:: Recorded information

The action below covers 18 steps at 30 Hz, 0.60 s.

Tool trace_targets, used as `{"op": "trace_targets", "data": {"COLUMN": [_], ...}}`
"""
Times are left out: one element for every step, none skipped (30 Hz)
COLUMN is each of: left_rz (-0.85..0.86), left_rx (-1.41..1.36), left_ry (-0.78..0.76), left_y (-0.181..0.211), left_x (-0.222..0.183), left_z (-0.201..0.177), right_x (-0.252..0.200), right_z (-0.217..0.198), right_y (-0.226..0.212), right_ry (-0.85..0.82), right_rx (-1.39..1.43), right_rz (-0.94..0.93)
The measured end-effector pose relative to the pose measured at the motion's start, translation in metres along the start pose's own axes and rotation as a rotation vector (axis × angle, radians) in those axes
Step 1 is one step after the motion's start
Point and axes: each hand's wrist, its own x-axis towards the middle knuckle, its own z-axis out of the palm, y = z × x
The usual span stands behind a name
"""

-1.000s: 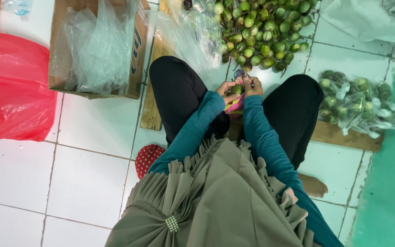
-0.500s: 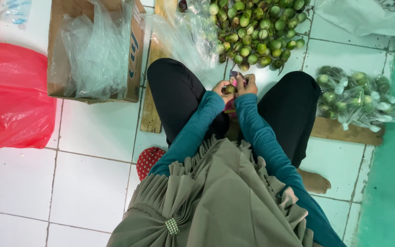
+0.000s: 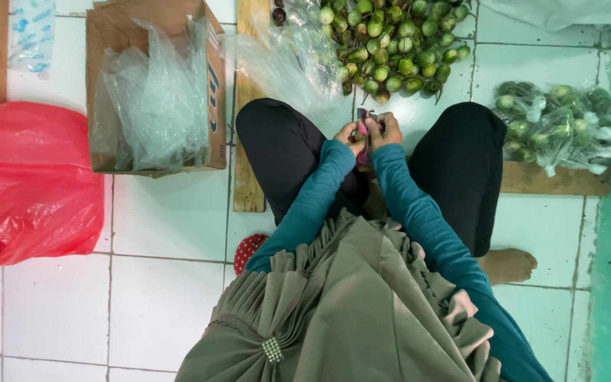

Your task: Packaging individual fruits into small plastic bags while sitting on the floor

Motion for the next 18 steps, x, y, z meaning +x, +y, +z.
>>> {"op": "trace_targets", "data": {"left_rz": [0.001,0.05,0.1,0.103,0.027,-0.051,-0.05,0.094,0.237,0.234,0.206,0.175,0.17,0.226,0.282,0.292,0.211,0.125], "left_rx": [0.008,0.174,0.34,0.35,0.003,-0.343,-0.332,0.044,0.421,0.423,0.354,0.281,0.28,0.413,0.547,0.547,0.396,0.249], "left_ry": [0.0,0.008,0.016,0.008,-0.012,-0.031,-0.038,-0.047,-0.058,-0.06,-0.024,0.016,0.018,0.079,0.141,0.138,0.115,0.086], "left_y": [0.008,0.016,0.023,0.014,0.005,-0.004,0.009,0.018,0.026,0.027,0.029,0.027,0.029,0.032,0.035,0.037,0.039,0.038], "left_x": [-0.011,-0.019,-0.028,-0.02,-0.012,-0.005,-0.014,-0.026,-0.038,-0.034,-0.029,-0.026,-0.028,-0.028,-0.029,-0.029,-0.029,-0.031], "left_z": [0.006,0.013,0.021,0.016,0.012,0.007,0.021,0.034,0.047,0.046,0.044,0.042,0.038,0.035,0.032,0.036,0.04,0.044], "right_x": [-0.003,-0.003,-0.004,0.001,0.007,0.012,0.023,0.031,0.04,0.032,0.025,0.015,0.007,0.001,-0.006,0.002,0.009,0.014], "right_z": [0.004,0.006,0.008,0.007,0.005,0.004,0.006,0.007,0.009,0.007,0.005,0.003,0.007,0.01,0.012,0.01,0.007,0.003], "right_y": [-0.001,-0.001,-0.002,0.0,0.001,0.004,0.012,0.022,0.032,0.018,0.003,-0.01,-0.012,-0.016,-0.019,-0.011,-0.003,0.007], "right_ry": [0.003,-0.005,-0.012,-0.001,0.015,0.03,0.039,0.056,0.074,0.077,0.053,0.025,0.024,0.002,-0.02,-0.017,-0.003,0.015], "right_rx": [0.007,0.011,0.015,0.021,0.0,-0.019,-0.011,-0.009,-0.007,-0.007,0.009,0.022,0.02,0.039,0.059,0.063,0.066,0.07], "right_rz": [0.001,-0.036,-0.074,-0.076,0.007,0.089,0.088,0.111,0.135,0.138,0.122,0.108,0.113,0.08,0.048,0.039,0.065,0.096]}}
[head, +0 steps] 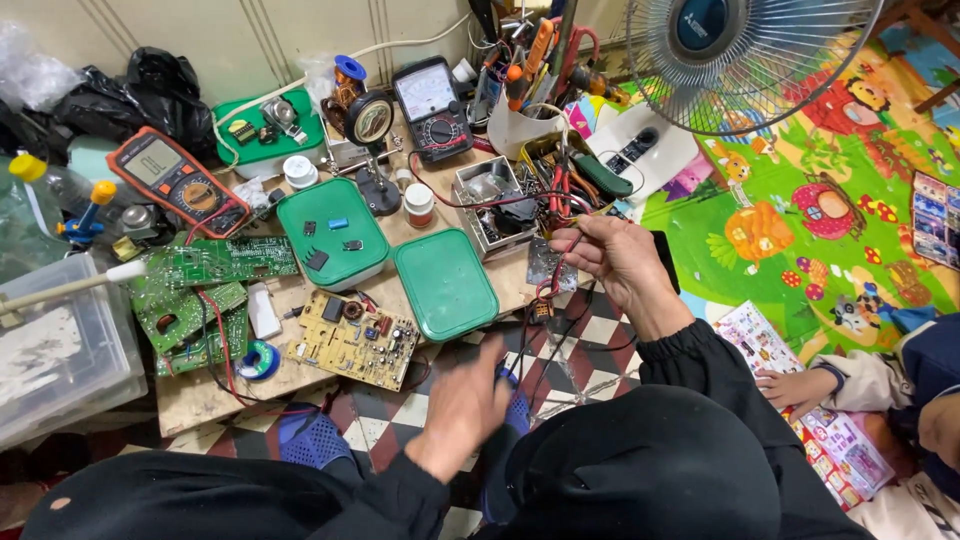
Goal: Diagnosing and repairing electronic circuit boards by testing components with a multimeter and inspecting parts.
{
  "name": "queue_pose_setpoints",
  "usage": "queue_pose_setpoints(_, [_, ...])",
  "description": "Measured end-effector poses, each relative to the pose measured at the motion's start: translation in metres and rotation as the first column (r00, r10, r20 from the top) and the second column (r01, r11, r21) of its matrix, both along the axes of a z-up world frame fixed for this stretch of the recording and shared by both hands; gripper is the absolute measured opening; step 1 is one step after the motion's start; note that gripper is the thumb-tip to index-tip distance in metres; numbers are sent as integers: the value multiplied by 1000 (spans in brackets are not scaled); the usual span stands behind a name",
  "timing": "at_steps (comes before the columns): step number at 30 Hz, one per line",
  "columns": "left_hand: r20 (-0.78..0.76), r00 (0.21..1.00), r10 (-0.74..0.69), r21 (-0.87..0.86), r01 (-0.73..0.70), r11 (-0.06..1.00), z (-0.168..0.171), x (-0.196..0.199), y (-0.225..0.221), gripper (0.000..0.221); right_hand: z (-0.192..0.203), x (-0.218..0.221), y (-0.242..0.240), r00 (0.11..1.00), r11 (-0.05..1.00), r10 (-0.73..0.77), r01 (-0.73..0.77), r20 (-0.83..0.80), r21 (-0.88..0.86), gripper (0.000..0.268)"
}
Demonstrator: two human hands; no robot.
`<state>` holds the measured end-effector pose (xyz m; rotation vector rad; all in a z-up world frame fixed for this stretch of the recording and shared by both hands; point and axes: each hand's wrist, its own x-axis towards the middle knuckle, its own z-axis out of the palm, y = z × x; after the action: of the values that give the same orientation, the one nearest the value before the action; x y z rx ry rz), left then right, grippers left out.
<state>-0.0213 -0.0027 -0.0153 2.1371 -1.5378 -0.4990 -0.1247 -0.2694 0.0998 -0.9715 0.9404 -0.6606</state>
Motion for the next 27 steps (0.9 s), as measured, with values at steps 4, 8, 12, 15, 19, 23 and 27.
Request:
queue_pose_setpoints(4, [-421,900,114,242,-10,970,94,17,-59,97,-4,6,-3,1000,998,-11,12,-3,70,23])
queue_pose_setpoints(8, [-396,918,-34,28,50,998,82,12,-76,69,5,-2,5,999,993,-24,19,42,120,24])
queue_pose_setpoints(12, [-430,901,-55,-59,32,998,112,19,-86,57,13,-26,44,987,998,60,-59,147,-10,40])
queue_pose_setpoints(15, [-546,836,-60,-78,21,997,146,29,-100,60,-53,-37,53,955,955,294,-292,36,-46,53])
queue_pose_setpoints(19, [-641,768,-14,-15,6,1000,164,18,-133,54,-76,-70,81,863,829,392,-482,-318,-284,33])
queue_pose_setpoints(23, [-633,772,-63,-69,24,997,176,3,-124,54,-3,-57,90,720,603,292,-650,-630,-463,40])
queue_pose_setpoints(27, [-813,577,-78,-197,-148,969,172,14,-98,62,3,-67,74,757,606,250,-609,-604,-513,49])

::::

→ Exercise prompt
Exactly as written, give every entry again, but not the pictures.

→ Output
The action below covers 18 steps at 30 Hz, 0.60 s.

Tool trace_targets, used as `{"op": "trace_targets", "data": {"COLUMN": [_], ...}}`
"""
Times are left out: one element for every step, none skipped (30 Hz)
COLUMN is each of: left_rz (-0.85..0.86), left_rx (-1.41..1.36), left_ry (-0.78..0.76), left_y (-0.181..0.211), left_x (-0.222..0.183), left_z (-0.201..0.177), right_x (-0.252..0.200), right_z (-0.217..0.198), right_y (-0.226..0.212), right_ry (-0.85..0.82), right_rx (-1.39..1.43), right_rz (-0.94..0.93)
The measured end-effector pose relative to the pose measured at the motion's start, translation in metres along the start pose's own axes and rotation as a rotation vector (axis × angle, radians) in those axes
Step 1 is one step after the motion's start
Point and axes: each hand's wrist, its own x-axis towards the middle knuckle, its own z-axis out of the palm, y = z × x
The usual span stands behind a name
"""

-1.000s: 
-0.500s: 
+0.000s: 

Your task: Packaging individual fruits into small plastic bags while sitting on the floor

Motion for the next 18 steps, x, y, z meaning +x, +y, +z.
>>> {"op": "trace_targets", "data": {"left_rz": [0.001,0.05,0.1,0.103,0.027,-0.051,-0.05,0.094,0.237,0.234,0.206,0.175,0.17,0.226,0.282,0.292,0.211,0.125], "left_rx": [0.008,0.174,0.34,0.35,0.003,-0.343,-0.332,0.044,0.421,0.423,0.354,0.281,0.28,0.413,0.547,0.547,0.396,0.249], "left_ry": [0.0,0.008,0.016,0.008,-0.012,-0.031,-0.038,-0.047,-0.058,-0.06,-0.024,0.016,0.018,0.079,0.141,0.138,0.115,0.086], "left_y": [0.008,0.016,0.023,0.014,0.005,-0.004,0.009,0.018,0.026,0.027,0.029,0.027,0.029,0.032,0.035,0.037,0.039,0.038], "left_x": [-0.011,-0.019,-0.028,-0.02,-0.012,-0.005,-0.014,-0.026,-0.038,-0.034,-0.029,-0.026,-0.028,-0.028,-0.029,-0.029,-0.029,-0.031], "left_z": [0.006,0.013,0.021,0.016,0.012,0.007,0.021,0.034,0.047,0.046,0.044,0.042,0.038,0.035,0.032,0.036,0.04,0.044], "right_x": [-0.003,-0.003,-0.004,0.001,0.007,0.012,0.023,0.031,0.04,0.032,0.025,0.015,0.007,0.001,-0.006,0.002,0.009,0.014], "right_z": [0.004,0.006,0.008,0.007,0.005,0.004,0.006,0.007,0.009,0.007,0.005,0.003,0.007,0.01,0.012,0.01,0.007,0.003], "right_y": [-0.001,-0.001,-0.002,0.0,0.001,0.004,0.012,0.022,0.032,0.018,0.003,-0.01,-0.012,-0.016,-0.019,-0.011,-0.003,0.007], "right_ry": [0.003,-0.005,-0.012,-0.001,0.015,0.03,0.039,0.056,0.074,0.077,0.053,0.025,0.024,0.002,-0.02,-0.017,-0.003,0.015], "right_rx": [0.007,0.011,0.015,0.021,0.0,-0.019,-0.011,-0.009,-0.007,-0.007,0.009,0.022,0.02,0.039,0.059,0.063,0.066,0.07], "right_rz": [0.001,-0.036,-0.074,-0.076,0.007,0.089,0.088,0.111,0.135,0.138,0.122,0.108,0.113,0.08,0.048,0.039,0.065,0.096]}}
[head, +0 steps] 
Goal: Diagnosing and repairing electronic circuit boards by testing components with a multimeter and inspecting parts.
{
  "name": "queue_pose_setpoints",
  "usage": "queue_pose_setpoints(_, [_, ...])",
  "description": "Measured end-effector poses, each relative to the pose measured at the motion's start: translation in metres and rotation as the first column (r00, r10, r20 from the top) and the second column (r01, r11, r21) of its matrix, both along the axes of a z-up world frame fixed for this stretch of the recording and shared by both hands; gripper is the absolute measured opening; step 1 is one step after the motion's start; note that gripper is the thumb-tip to index-tip distance in metres; numbers are sent as integers: the value multiplied by 1000 (spans in brackets are not scaled); the usual span stands behind a name",
  "timing": "at_steps (comes before the columns): step number at 30 Hz, one per line",
  "columns": "left_hand: r20 (-0.78..0.76), r00 (0.21..1.00), r10 (-0.74..0.69), r21 (-0.87..0.86), r01 (-0.73..0.70), r11 (-0.06..1.00), z (-0.168..0.171), x (-0.196..0.199), y (-0.225..0.221), gripper (0.000..0.221); right_hand: z (-0.192..0.203), x (-0.218..0.221), y (-0.242..0.240), r00 (0.11..1.00), r11 (-0.05..1.00), r10 (-0.73..0.77), r01 (-0.73..0.77), r20 (-0.83..0.80), r21 (-0.88..0.86), gripper (0.000..0.268)"
}
Demonstrator: two human hands; no robot.
`<state>` holds the measured end-effector pose (xyz m; rotation vector rad; all in a z-up world frame fixed for this stretch of the recording and shared by both hands; point and axes: each hand's wrist, its own x-axis towards the middle knuckle, its own z-axis out of the palm, y = z × x; after the action: of the values that give the same orientation, the one nearest the value before the action; x y z rx ry rz), left then right, grippers left out.
<state>-0.0213 -0.0027 -0.0153 2.1371 -1.5378 -0.4990 -0.1247 -0.2694 0.0998 -0.9715 0.9404 -0.6606</state>
Motion for the next 27 steps (0.9 s), as measured, with values at steps 4, 8, 12, 15, 19, 23 and 27.
Request:
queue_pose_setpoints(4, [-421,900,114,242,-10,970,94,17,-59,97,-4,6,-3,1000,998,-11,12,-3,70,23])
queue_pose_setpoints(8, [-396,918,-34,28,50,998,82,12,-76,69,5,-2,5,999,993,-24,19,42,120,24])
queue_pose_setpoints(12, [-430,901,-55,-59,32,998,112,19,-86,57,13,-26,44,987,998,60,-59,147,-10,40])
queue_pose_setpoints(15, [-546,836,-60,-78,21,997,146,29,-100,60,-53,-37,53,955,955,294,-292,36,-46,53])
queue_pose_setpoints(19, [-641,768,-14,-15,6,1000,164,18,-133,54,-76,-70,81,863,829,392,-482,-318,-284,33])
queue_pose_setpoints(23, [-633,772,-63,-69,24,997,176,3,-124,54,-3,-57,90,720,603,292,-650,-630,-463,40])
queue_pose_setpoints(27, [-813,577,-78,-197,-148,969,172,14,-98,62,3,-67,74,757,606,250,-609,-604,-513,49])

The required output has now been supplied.